### EXERCISE DESCRIPTION:
Please write out the full listing beneath this line exactly, skipping its images.

##########

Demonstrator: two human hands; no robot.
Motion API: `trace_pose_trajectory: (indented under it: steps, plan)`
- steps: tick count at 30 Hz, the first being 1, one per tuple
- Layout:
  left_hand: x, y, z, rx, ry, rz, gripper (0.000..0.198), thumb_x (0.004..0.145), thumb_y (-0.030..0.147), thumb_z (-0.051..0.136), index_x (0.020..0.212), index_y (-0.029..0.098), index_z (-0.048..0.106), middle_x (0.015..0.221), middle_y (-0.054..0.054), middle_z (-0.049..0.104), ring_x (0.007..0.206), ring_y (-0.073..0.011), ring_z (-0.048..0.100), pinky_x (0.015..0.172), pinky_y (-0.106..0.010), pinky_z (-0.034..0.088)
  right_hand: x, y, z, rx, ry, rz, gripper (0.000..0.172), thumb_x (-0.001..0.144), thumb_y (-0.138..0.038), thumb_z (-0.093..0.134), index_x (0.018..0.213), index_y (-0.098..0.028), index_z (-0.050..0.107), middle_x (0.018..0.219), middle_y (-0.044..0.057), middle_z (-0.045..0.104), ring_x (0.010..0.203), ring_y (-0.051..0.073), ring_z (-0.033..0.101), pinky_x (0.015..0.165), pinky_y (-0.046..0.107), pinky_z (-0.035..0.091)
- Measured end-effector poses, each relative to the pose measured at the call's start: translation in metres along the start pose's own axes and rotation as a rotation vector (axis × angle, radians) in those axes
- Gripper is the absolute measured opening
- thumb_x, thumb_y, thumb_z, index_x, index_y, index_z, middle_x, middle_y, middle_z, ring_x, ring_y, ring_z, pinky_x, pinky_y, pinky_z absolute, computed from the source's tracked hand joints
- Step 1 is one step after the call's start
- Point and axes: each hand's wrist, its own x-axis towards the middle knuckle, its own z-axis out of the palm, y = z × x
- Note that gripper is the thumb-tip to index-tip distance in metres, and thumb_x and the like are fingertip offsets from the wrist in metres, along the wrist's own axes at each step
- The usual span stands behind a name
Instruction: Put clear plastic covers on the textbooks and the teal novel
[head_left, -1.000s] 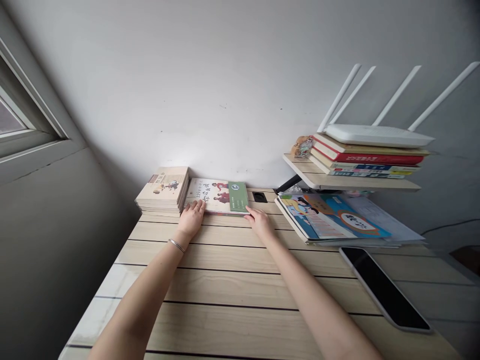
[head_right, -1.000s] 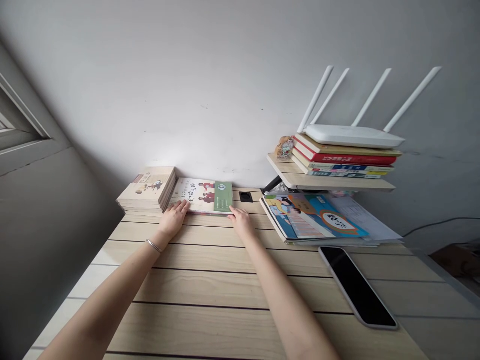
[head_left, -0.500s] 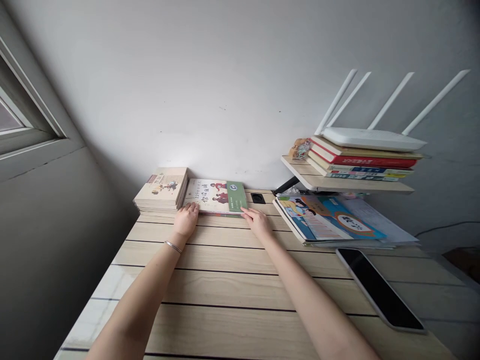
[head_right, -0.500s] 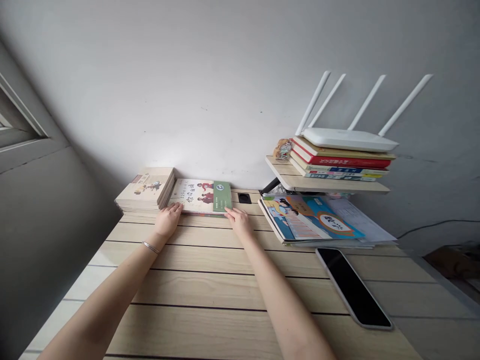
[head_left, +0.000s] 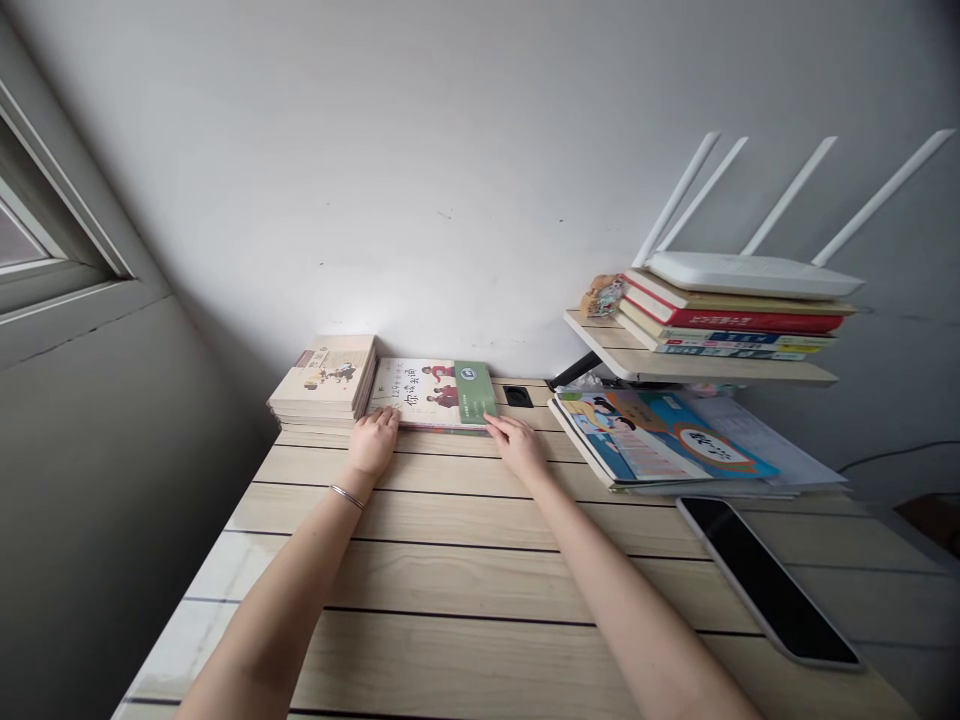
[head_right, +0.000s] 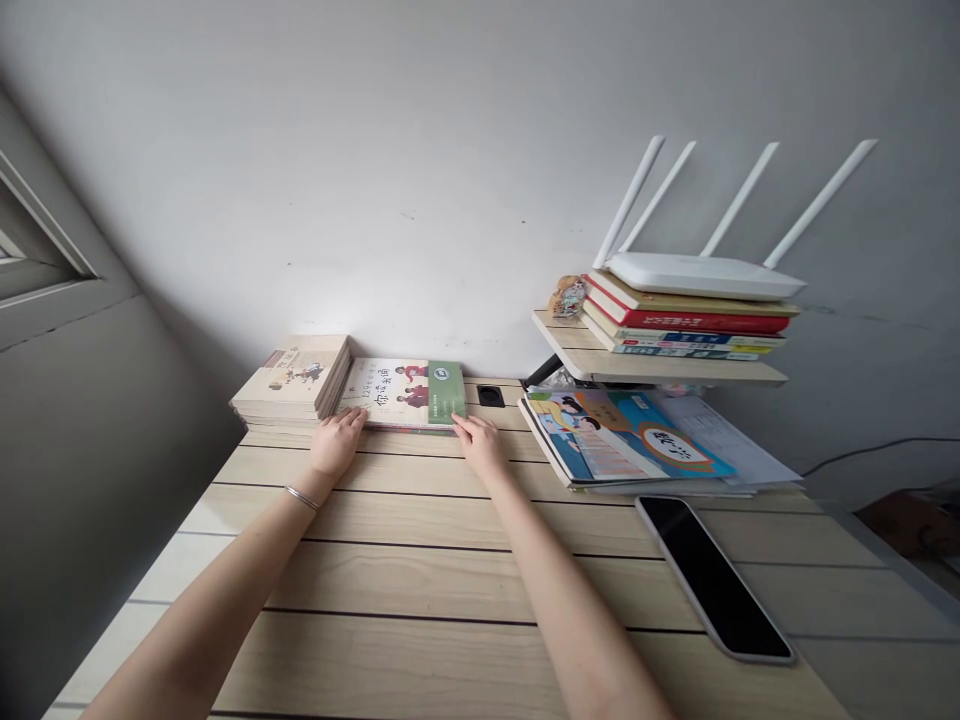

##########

### RESULT:
Demonstrator: two human hands; no robot.
Motion API: `trace_pose_trajectory: (indented under it: steps, plan)`
- steps: tick count at 30 Hz, the first being 1, one per tuple
- Layout:
  left_hand: x, y, z, rx, ry, rz, gripper (0.000..0.198), thumb_x (0.004..0.145), thumb_y (-0.030..0.147), thumb_z (-0.051..0.136), index_x (0.020..0.212), index_y (-0.029..0.098), index_z (-0.048..0.106), middle_x (0.015..0.221), middle_y (-0.054..0.054), middle_z (-0.049..0.104), ring_x (0.007..0.206), ring_y (-0.073..0.011), ring_z (-0.048..0.100), pinky_x (0.015..0.172), pinky_y (-0.106..0.010), pinky_z (-0.034..0.088)
  right_hand: x, y, z, rx, ry, rz, gripper (0.000..0.172), thumb_x (-0.001..0.144), thumb_y (-0.138..0.038), thumb_z (-0.093..0.134), index_x (0.018..0.213), index_y (-0.098..0.028), index_z (-0.050..0.107), middle_x (0.018..0.219), middle_y (-0.044..0.057), middle_z (-0.045..0.104), ring_x (0.010..0.203), ring_y (-0.051..0.073), ring_z (-0.033..0.101), pinky_x (0.015..0.165), pinky_y (-0.046..0.107), pinky_z (-0.035..0.091)
- Measured end-effector poses, each relative to the pose measured at the call's start: translation in metres along the start pose's own axes and rotation as a rotation vector (axis × angle, radians) in those axes
- Gripper is the absolute measured opening
- thumb_x, thumb_y, thumb_z, index_x, index_y, index_z, middle_x, middle_y, middle_z, ring_x, ring_y, ring_z, pinky_x, pinky_y, pinky_z absolute, computed from the source's tracked hand joints
- Step 1 is one step after the call's start
- Point and axes: each hand's wrist, its own x-axis towards the middle knuckle, its own z-axis out of the palm, y = z × x
- Note that gripper is the thumb-tip to index-tip distance in metres, and thumb_x and the like are fingertip offsets from the wrist in metres, along the wrist's own axes at each step
- The usual span stands behind a name
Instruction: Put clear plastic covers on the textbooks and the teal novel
[head_left, -1.000s] 
[head_right, -1.000s] 
[head_left, -0.500s] 
[head_right, -0.500s] 
[head_left, +0.000s] 
[head_right, +0.000s] 

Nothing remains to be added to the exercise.